Package overview

Caterva is a container for multidimensional data that is specially designed to read, in an incredibly efficient way, slices of it. To achieve this, a new chunking-based data layout has been created.

../_images/overview.png

Like other libraries like zarr, HDF5 or TileDB, Caterva stores the data into multidimensional chunks (yellow cubes). These chunks can then be read individually, improving performance when reading slices of the dataset. But also, Caterva introduces a new level of chunking. Within each chunk, the data is re-partitioned into smaller multidimensional sets called blocks (green cubes). In this way, Caterva can read blocks individually (and also in parallel) instead of chunks.
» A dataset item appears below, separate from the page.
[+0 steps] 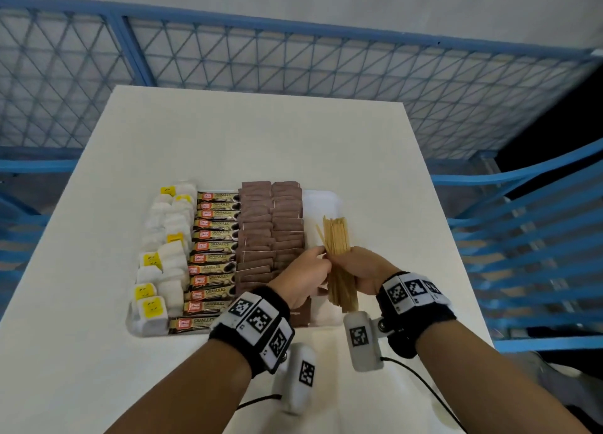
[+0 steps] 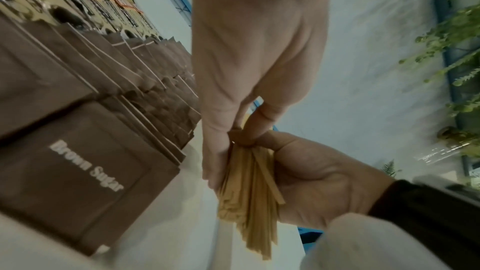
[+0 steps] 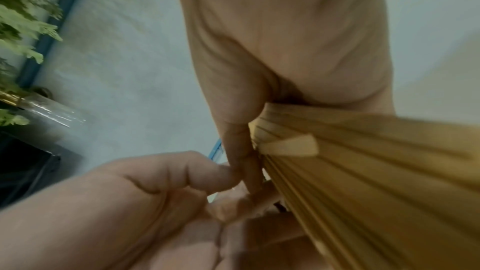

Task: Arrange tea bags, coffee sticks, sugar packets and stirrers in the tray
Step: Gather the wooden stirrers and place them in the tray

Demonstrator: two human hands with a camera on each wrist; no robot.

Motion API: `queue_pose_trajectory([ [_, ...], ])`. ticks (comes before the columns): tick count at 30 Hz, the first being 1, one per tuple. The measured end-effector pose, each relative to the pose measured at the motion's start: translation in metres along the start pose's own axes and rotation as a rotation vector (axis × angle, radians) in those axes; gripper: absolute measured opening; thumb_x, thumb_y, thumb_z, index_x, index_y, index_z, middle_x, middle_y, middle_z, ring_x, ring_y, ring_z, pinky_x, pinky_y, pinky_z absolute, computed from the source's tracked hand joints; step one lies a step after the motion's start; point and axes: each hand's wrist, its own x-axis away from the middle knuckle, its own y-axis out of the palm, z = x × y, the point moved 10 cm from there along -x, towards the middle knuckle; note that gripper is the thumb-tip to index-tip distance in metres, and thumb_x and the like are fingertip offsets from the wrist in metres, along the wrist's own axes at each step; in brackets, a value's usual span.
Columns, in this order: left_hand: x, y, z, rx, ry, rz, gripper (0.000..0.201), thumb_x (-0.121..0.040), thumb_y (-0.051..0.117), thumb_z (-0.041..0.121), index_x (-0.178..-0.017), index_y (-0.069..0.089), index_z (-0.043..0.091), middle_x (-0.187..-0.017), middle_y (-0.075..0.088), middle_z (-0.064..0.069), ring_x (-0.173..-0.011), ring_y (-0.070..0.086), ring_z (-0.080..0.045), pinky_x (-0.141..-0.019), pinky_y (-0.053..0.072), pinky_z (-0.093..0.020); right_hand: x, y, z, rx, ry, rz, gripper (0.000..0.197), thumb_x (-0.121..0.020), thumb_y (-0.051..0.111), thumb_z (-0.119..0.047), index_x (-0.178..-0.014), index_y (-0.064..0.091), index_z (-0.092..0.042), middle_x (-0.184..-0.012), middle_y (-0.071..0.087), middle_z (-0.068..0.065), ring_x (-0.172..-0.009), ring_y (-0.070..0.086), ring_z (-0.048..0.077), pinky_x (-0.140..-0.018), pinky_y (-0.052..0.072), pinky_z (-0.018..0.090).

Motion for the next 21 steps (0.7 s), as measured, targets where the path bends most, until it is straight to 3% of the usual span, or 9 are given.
queue_pose_trajectory([
  [3,-0.01,-0.002,0.0,-0.054,-0.015,0.042,0.037,-0.093,0.03,0.0,-0.122,0.048,0.016,-0.091,0.057,-0.007,-0.088,0.055,-0.023,-0.083,0.05,-0.04,-0.008,-0.001,0.001,0.05,0.038,0.01,0.02,-0.09,0.054,-0.005,-0.104,0.058,0.009,-0.095,0.063,0.028,-0.09,0.063,0.042,-0.09,0.049,0.057],
  [6,-0.015,-0.007,0.002,-0.181,-0.015,0.106,0.035,-0.092,0.031,0.003,-0.121,0.049,0.011,-0.096,0.058,-0.01,-0.087,0.057,-0.024,-0.082,0.052,-0.041,-0.017,-0.002,0.003,0.076,0.06,0.013,0.025,-0.087,0.059,-0.009,-0.104,0.059,0.009,-0.105,0.063,0.032,-0.098,0.063,0.043,-0.092,0.049,0.054],
  [8,-0.015,-0.009,0.004,-0.279,-0.02,0.136,0.036,-0.089,0.032,0.003,-0.121,0.048,0.008,-0.109,0.058,-0.015,-0.098,0.058,-0.029,-0.085,0.051,-0.041,-0.018,-0.003,0.001,0.097,0.053,0.02,0.013,-0.088,0.059,-0.009,-0.091,0.061,0.004,-0.094,0.066,0.026,-0.085,0.066,0.035,-0.084,0.055,0.045],
  [9,-0.016,-0.009,0.005,-0.317,-0.019,0.142,0.037,-0.089,0.033,0.002,-0.122,0.048,0.007,-0.114,0.056,-0.016,-0.103,0.056,-0.03,-0.084,0.05,-0.039,-0.018,-0.004,-0.001,0.11,0.038,0.023,0.011,-0.089,0.057,-0.008,-0.084,0.061,0.0,-0.084,0.065,0.02,-0.073,0.066,0.027,-0.074,0.057,0.036],
  [11,-0.018,-0.009,0.006,-0.383,-0.006,0.152,0.037,-0.09,0.035,0.003,-0.124,0.046,0.005,-0.118,0.054,-0.016,-0.103,0.054,-0.028,-0.075,0.047,-0.032,-0.021,-0.009,-0.002,0.14,0.017,0.051,0.018,-0.091,0.054,-0.008,-0.073,0.059,-0.008,-0.068,0.06,0.009,-0.052,0.059,0.013,-0.05,0.05,0.022],
  [12,-0.019,-0.009,0.007,-0.414,0.004,0.157,0.036,-0.09,0.035,0.004,-0.125,0.046,0.005,-0.119,0.054,-0.015,-0.1,0.054,-0.026,-0.072,0.046,-0.029,-0.021,-0.011,-0.002,0.161,0.009,0.063,0.02,-0.091,0.053,-0.007,-0.072,0.059,-0.009,-0.066,0.058,0.007,-0.051,0.057,0.011,-0.047,0.048,0.02],
  [17,-0.018,-0.004,0.013,-0.559,0.042,0.17,0.038,-0.093,0.036,0.005,-0.13,0.042,0.004,-0.124,0.053,-0.013,-0.095,0.052,-0.02,-0.07,0.045,-0.025,-0.021,-0.02,-0.008,0.288,-0.031,0.107,0.018,-0.091,0.051,-0.008,-0.076,0.061,-0.009,-0.075,0.063,0.008,-0.075,0.062,0.021,-0.078,0.057,0.036],
  [21,-0.012,0.0,0.019,-0.661,0.086,0.173,0.035,-0.093,0.037,0.006,-0.128,0.041,0.002,-0.123,0.052,-0.016,-0.103,0.054,-0.025,-0.071,0.042,-0.025,-0.021,-0.024,-0.018,0.514,-0.094,0.18,0.024,-0.092,0.046,-0.011,-0.074,0.06,-0.003,-0.078,0.062,0.013,-0.086,0.066,0.032,-0.084,0.056,0.042],
])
These partition levels allow to access data efficiently with a larger set of data access patterns. This is due to obtain the desired slice, instead of reading the data using the chunks, data are obtained using the blocks.

Blosc

In Caterva the compression is handled transparently for the user by leveraging the Blosc2 library. Blosc is an extremely fast compressor specially designed for binary data. It uses the blocking technique to reduce activity on the memory bus as much as possible. It also leverages SIMD (SSE2, AVX2 for Intel, NEON for ARM, Altivec for Power) and multi-threading capabilities present in multi-core processors so as to accelerate the compression/decompression process to a maximum.

Being able to store in an in-memory data container does not mean that data cannot be persisted. It is critical to find a way to store and retrieve data efficiently. Also, it is important to adopt open formats for reducing the maintenance burden and facilitate its adoption more quickly. Blosc2 brings such an efficient and open format for persistency.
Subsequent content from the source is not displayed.